__Task statement__
Your answer should hold exactly the lines below from the line with "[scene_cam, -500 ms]" through the line with "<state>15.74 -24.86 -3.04", both included, and no pictures at all.

Stored items from a collection:

========================================

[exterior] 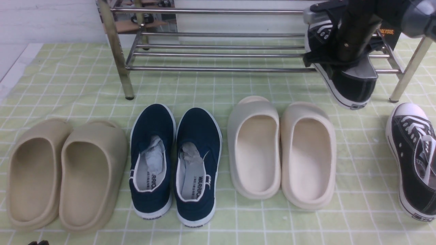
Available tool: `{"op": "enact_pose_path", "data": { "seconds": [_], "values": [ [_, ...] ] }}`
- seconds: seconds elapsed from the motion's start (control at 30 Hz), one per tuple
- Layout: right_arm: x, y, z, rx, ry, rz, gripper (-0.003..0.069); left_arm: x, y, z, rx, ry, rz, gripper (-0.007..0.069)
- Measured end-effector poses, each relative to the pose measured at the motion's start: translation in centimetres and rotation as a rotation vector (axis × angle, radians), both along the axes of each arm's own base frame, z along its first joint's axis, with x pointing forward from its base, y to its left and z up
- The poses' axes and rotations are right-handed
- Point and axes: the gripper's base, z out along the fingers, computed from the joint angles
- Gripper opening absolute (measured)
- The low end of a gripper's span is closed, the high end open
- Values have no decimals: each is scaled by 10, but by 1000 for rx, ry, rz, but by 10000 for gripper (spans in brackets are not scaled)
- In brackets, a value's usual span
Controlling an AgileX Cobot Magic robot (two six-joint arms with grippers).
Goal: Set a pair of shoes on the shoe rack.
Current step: Use the right arm to put a shoe into the shoe rack, then use the right arm to grab the shoe closest to it
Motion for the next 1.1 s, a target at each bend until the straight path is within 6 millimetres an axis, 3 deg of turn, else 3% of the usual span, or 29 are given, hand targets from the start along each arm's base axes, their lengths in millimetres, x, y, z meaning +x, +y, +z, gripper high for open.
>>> {"op": "enact_pose_path", "data": {
  "seconds": [0.17, 0.47, 0.57, 0.6, 0.63, 0.77, 0.83, 0.93, 1.0, 1.07, 1.1],
  "values": [
    [21, 4, -6, -5, -44, -4, 18, 0, 0, 0, 0, 0, 0, 115],
    [27, 7, -9, 26, -89, 4, 59, 0, 0, 0, 0, 0, 0, 116],
    [30, 8, -7, 34, -118, 7, 113, 0, 0, 0, 0, 0, 0, 118],
    [31, 9, -6, 46, -139, 10, 185, 0, 0, 0, 0, 0, 0, 120],
    [31, 9, -5, 46, -141, 10, 202, 0, 0, 0, 0, 0, 0, 120],
    [31, 12, -3, 79, -144, 12, 394, 0, 0, 0, 0, 0, 0, 125],
    [28, 14, 4, 113, -146, 16, 485, 0, 0, 0, 0, 0, 0, 127],
    [20, 15, 19, 139, -150, 39, 531, 0, 0, 0, 0, 0, 0, 127],
    [-3, 13, 54, 169, -169, 94, 552, 0, 0, 0, 0, 0, 0, 127],
    [-19, 9, 72, 179, -171, 109, 554, 0, 0, 0, 0, 0, 0, 127],
    [-33, 3, 91, 189, -186, 105, 554, 0, 0, 0, 0, 0, 0, 127]
  ]
}}
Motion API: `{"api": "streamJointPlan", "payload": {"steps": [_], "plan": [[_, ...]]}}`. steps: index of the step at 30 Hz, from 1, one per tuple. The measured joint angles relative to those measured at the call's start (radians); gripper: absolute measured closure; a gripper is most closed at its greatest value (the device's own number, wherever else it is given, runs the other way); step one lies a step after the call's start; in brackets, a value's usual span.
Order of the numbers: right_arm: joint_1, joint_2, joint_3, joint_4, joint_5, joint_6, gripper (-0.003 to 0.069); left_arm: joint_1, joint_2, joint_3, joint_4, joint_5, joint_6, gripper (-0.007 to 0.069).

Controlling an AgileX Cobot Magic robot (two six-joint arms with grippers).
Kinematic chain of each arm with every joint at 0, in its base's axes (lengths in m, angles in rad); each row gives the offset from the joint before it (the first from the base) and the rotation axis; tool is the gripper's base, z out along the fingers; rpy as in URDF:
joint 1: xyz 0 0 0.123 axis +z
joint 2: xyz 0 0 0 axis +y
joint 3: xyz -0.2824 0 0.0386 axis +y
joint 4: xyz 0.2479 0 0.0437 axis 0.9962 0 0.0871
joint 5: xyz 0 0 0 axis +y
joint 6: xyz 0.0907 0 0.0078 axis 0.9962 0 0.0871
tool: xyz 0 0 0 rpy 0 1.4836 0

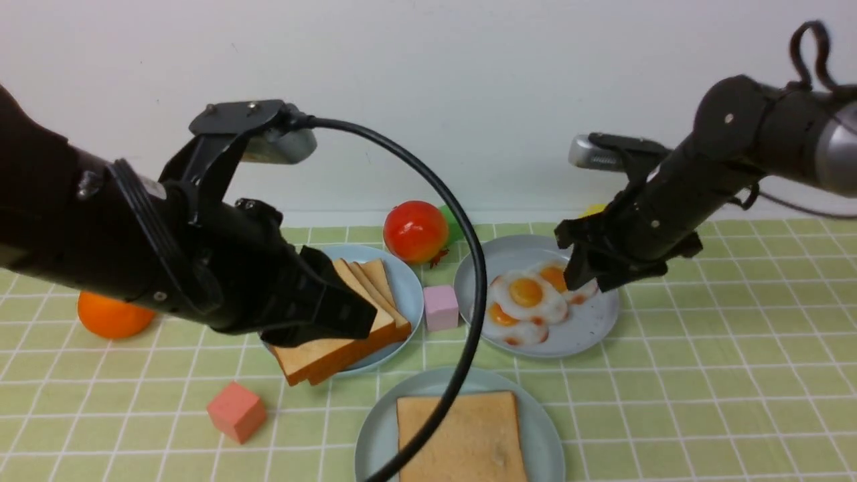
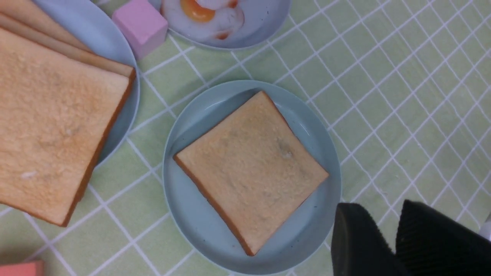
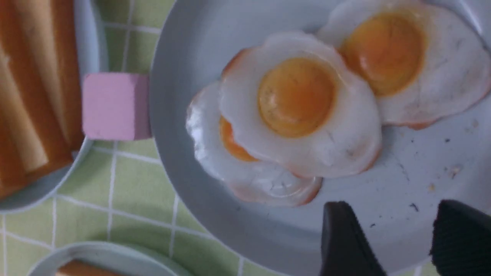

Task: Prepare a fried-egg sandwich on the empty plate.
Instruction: Use the right arm to grab a fried egg

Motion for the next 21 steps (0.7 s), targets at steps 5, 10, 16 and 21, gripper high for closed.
{"api": "streamJointPlan", "payload": {"steps": [5,10,16,21], "plan": [[0.0,0.082,0.0,0.035,-0.02,0.215,0.0318,0.0,0.0,0.0,-0.009,-0.01,0.001,0.0441],[-0.003,0.107,0.0,0.103,-0.079,0.268,0.0318,0.0,0.0,0.0,-0.01,-0.013,0.001,0.0439],[-0.021,0.107,-0.001,0.14,-0.098,0.272,0.0318,0.0,0.0,0.0,-0.002,-0.013,0.003,0.0436],[-0.025,0.128,-0.001,0.158,-0.098,0.285,0.0318,0.0,0.0,0.0,0.007,-0.013,0.004,0.0431]]}}
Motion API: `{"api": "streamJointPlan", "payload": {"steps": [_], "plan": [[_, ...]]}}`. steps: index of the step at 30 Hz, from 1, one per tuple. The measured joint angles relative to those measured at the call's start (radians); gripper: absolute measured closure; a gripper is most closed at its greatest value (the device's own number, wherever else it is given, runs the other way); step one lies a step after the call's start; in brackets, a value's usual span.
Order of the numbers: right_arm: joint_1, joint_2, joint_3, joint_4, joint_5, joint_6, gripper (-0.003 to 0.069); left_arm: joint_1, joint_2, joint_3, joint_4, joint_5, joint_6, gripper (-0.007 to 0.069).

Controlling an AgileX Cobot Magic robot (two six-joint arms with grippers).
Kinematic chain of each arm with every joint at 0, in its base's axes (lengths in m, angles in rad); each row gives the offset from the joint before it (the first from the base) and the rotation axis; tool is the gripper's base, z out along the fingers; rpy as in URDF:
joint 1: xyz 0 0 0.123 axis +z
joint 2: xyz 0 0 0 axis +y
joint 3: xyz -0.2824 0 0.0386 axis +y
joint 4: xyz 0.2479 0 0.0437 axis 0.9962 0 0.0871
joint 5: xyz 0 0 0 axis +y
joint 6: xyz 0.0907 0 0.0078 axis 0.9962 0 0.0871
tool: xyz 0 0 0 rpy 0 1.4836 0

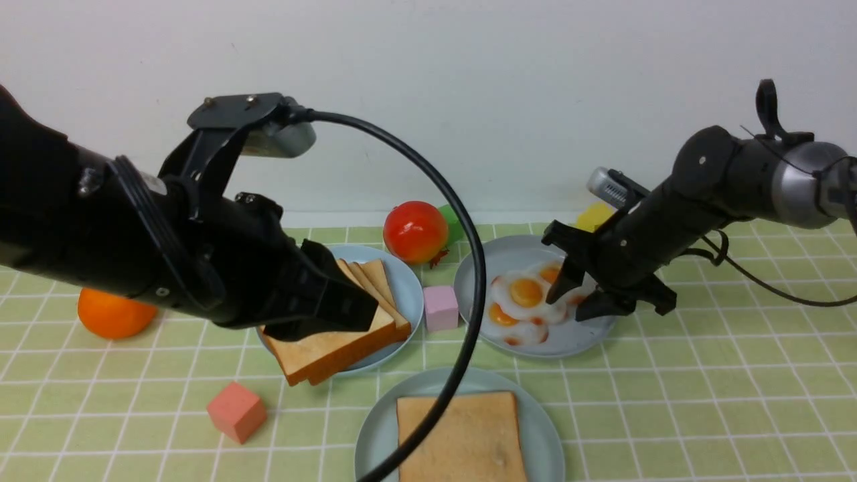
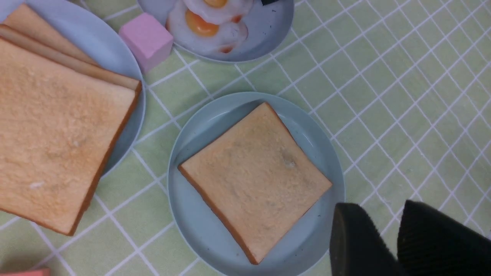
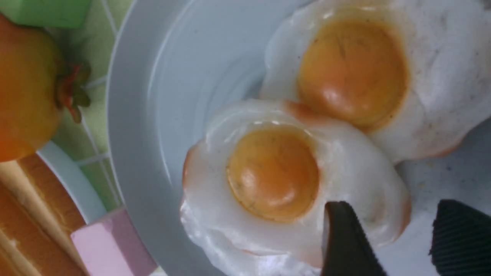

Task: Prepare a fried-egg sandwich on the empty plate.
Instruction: Use the right arm to grab a fried egg

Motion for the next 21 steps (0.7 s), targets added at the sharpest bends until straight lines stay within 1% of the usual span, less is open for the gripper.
{"api": "streamJointPlan", "payload": {"steps": [6,7,10,11,12,21], "plan": [[-0.001,0.029,-0.009,0.042,-0.016,0.014,0.0327,0.0,0.0,0.0,0.003,0.0,0.0,0.0428],[-0.001,0.03,-0.01,0.046,-0.019,0.014,0.0339,0.0,0.0,0.0,0.004,0.0,0.0,0.0426],[-0.001,0.032,-0.01,0.04,-0.023,0.014,0.04,0.0,0.0,0.0,0.006,0.001,0.0,0.0425],[-0.001,0.032,-0.011,0.035,-0.023,0.017,0.0431,0.0,0.0,0.0,0.007,0.001,0.0,0.0424],[-0.001,0.032,-0.011,0.03,-0.022,0.016,0.0445,0.0,0.0,0.0,0.008,0.001,0.0,0.0424],[0.001,0.032,-0.018,-0.021,-0.012,0.038,0.0468,0.0,0.0,0.0,0.01,0.004,0.0,0.0422]]}}
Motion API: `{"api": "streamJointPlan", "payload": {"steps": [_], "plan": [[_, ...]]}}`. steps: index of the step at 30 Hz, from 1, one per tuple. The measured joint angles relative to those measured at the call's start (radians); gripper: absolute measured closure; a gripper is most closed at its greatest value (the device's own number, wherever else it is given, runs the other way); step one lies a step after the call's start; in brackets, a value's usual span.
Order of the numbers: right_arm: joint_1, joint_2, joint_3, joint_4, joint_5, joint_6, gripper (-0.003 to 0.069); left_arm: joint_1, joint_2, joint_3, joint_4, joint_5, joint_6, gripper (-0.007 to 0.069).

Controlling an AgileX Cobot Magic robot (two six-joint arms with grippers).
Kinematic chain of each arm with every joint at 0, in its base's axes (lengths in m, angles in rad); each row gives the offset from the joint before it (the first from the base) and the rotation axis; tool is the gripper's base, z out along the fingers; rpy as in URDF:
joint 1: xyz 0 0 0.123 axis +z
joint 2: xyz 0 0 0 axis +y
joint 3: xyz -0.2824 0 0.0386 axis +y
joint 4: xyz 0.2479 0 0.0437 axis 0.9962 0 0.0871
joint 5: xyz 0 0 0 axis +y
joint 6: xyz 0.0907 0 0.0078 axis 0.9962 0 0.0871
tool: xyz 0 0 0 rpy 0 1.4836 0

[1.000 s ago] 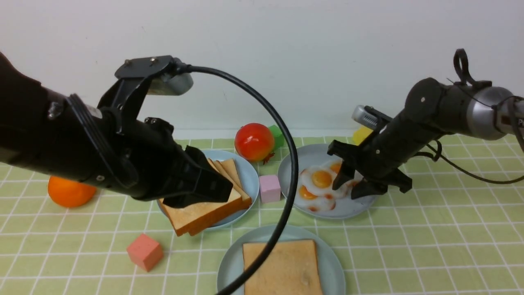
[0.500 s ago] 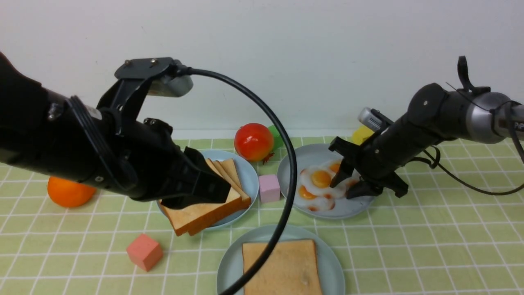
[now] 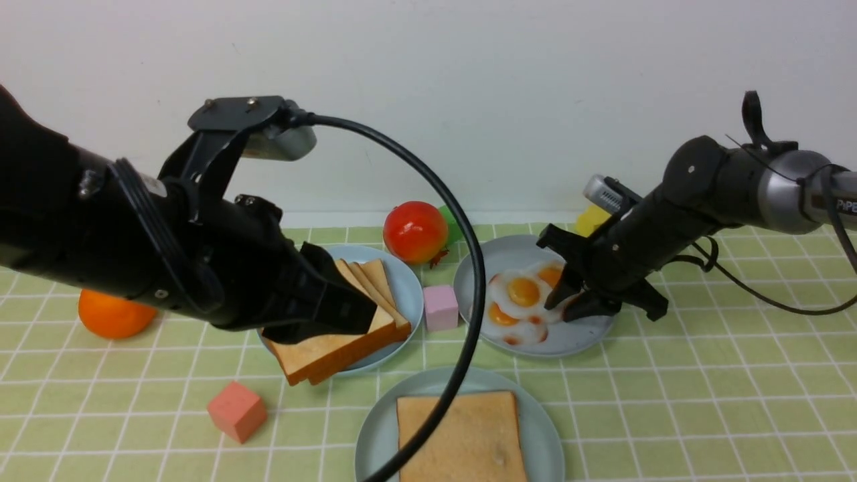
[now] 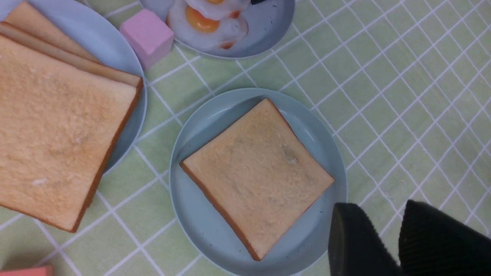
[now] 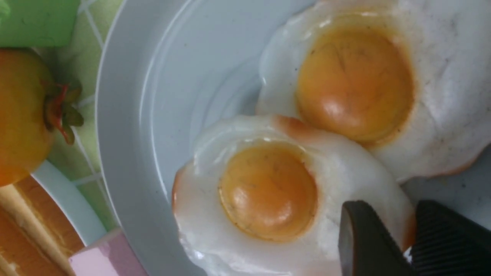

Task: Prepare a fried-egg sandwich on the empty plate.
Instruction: Use the right arm to grab a fried egg, then use the right arm to place the fried egg on the slice of bread in the middle

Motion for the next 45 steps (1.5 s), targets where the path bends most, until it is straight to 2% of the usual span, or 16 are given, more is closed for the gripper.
{"api": "streamJointPlan", "payload": {"steps": [6,8,21,27,38,42,45], "plan": [[0.0,-0.013,0.0,-0.018,0.005,-0.027,0.0524,0.0,0.0,0.0,0.011,0.014,0.0,0.0422],[0.0,-0.024,0.001,-0.037,0.003,-0.048,0.0603,0.0,0.0,0.0,0.012,0.016,0.0,0.0422],[-0.001,-0.062,0.009,-0.062,0.012,-0.137,0.0596,0.0,0.0,0.0,0.013,0.016,0.0,0.0414],[-0.017,-0.109,0.009,-0.002,0.02,-0.213,0.0596,0.0,0.0,0.0,0.015,0.016,0.0,0.0408],[-0.051,-0.196,0.064,0.14,0.102,-0.482,0.0596,0.0,0.0,0.0,0.046,0.016,-0.006,0.0403],[-0.037,-0.296,0.244,0.259,0.11,-0.663,0.0596,0.0,-0.027,0.0,0.128,0.018,-0.091,0.0398],[0.004,-0.357,0.339,0.305,0.092,-0.733,0.0596,0.0,-0.083,0.0,0.226,0.018,-0.202,0.0396]]}}
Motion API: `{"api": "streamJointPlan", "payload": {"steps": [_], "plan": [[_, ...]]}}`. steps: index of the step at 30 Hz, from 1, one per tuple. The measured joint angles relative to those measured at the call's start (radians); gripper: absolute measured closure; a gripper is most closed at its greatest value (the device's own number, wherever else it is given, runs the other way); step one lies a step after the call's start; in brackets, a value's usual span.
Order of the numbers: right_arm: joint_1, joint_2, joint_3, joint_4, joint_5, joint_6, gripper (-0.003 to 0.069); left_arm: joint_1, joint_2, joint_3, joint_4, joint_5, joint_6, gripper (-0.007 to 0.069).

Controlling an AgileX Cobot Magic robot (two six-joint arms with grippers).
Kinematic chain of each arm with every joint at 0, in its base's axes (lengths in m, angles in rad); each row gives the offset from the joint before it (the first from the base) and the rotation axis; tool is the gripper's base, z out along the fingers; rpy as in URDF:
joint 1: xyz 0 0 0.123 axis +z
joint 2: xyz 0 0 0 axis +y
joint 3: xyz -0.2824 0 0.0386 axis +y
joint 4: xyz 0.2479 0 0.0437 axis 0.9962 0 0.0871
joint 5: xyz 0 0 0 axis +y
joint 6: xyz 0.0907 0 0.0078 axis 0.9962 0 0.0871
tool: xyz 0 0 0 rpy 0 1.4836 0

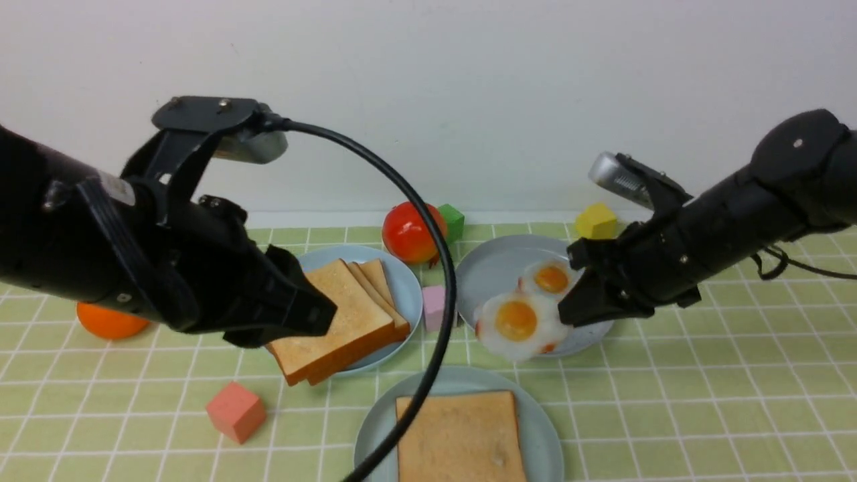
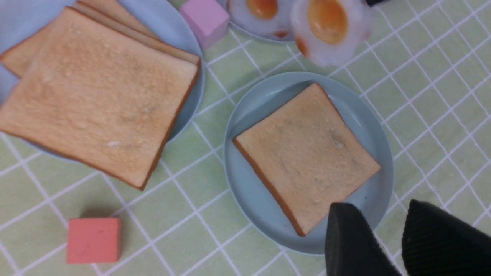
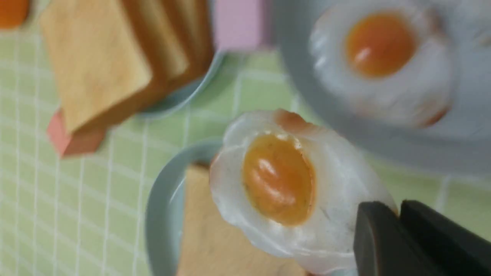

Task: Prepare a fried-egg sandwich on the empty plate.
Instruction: Use the right arm to place the fried egg on the slice of bread in the middle, then use the left arm to grab a slice of bread

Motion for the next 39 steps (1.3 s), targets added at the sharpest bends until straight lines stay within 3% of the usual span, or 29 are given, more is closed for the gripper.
{"api": "streamJointPlan", "payload": {"steps": [6,10,18,24,25,30,35,39], "plan": [[0.121,-0.023,0.053,0.016,-0.037,-0.038,0.0596,0.0,-0.099,0.0,0.15,0.055,-0.218,0.0396],[0.192,0.007,0.056,0.016,-0.059,-0.04,0.0596,0.0,-0.12,0.0,0.199,0.126,-0.302,0.0396],[0.233,0.073,0.057,-0.039,-0.056,-0.004,0.0564,0.0,-0.12,0.042,0.218,0.131,-0.319,0.0395],[0.233,0.058,0.037,-0.149,-0.045,0.074,0.0389,0.0,-0.12,0.089,0.221,0.058,-0.333,0.0389],[0.233,0.031,0.022,-0.19,-0.03,0.092,0.031,0.0,-0.114,0.101,0.229,0.019,-0.358,0.0389],[0.233,-0.114,-0.025,-0.3,0.007,0.152,0.016,0.01,-0.04,0.108,0.239,-0.089,-0.472,0.0389],[0.233,-0.271,-0.026,-0.347,0.035,0.189,0.0121,0.098,0.065,0.108,0.203,-0.143,-0.522,0.0389],[0.234,-0.42,0.038,-0.364,0.049,0.182,0.0116,0.241,0.184,0.109,0.032,-0.147,-0.445,0.0387]]}}
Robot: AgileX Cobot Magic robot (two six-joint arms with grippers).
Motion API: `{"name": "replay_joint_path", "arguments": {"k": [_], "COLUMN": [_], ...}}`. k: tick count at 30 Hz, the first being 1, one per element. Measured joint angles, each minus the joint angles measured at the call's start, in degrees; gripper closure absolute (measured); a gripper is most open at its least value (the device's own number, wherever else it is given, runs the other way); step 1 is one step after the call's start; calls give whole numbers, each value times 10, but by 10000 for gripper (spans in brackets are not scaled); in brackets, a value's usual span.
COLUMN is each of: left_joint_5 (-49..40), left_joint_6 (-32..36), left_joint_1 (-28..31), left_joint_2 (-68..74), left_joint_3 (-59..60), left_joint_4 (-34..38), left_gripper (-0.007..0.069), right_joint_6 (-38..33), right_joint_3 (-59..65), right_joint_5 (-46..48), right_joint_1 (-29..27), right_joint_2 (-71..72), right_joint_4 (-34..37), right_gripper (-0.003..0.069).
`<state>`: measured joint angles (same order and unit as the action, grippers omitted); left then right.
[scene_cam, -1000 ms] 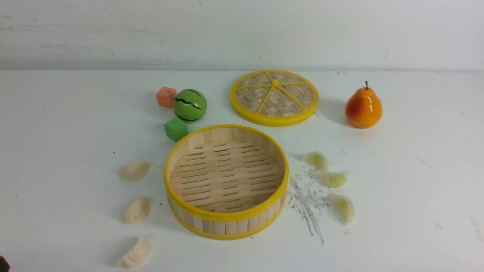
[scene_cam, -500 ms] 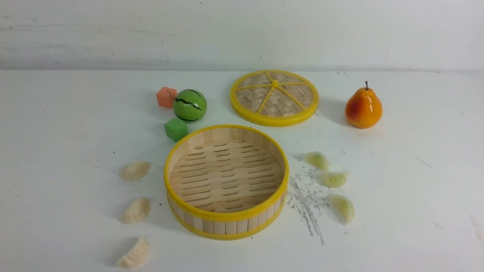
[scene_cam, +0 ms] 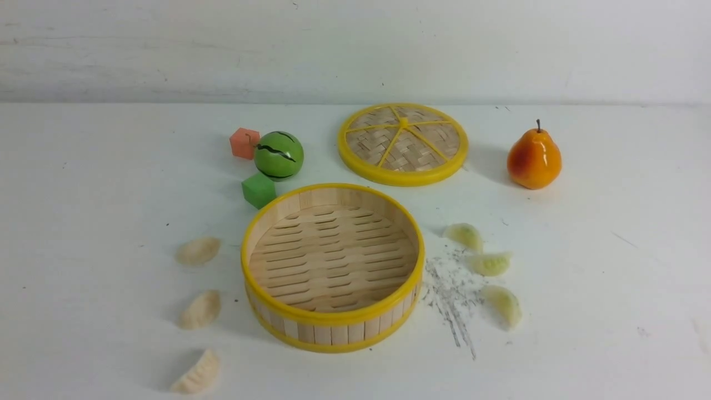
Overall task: Put the dumplings into the steamer on the white table.
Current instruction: 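Reach for and grasp a dumpling on the table with the left gripper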
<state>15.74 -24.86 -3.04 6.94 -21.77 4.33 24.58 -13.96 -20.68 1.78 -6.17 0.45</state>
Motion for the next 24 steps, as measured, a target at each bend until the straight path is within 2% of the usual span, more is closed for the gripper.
{"name": "replay_joint_path", "arguments": {"k": [3, 6, 8, 10, 13, 14, 15, 18, 24], "left_joint_5": [-6, -30, -87, -182, -296, -372, -412, -532, -602], "left_joint_6": [48, 53, 37, 21, 16, 14, 14, 56, 158], "left_joint_1": [0, 0, 0, 0, 0, 0, 0, 0, 0], "left_joint_2": [88, 186, 254, 326, 392, 433, 449, 537, 660], "left_joint_3": [-60, -102, -134, -179, -230, -261, -273, -340, -415], "left_joint_4": [-3, -4, -4, -5, -2, 5, 13, 43, 88], "left_gripper": [638, 638, 638, 638, 638, 638, 638, 638, 638], "right_joint_6": [-69, -137, -163, -172, -174, -175, -177, -194, -204], "right_joint_3": [-88, -146, -163, -171, -172, -172, -174, -181, -203], "right_joint_5": [117, 231, 305, 369, 410, 425, 436, 473, 508], "right_joint_1": [0, 0, 0, 5, 24, 36, 46, 97, 187], "right_joint_2": [-78, -176, -242, -298, -348, -368, -382, -432, -496], "right_joint_4": [-40, -71, -77, -76, -61, -50, -44, -33, -21], "right_gripper": [663, 678, 678, 678, 678, 678, 678, 678, 678]}}
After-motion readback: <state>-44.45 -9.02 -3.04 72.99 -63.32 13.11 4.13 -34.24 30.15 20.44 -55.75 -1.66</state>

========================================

__Final answer__
[scene_cam, -500 ms] 
[scene_cam, +0 ms] 
Overall task: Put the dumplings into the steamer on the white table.
Current instruction: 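Reach for and grasp a dumpling on the table with the left gripper
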<state>15.74 -24.86 -3.04 6.94 -21.77 4.33 24.58 -13.96 -20.68 1.78 -6.17 0.45</state>

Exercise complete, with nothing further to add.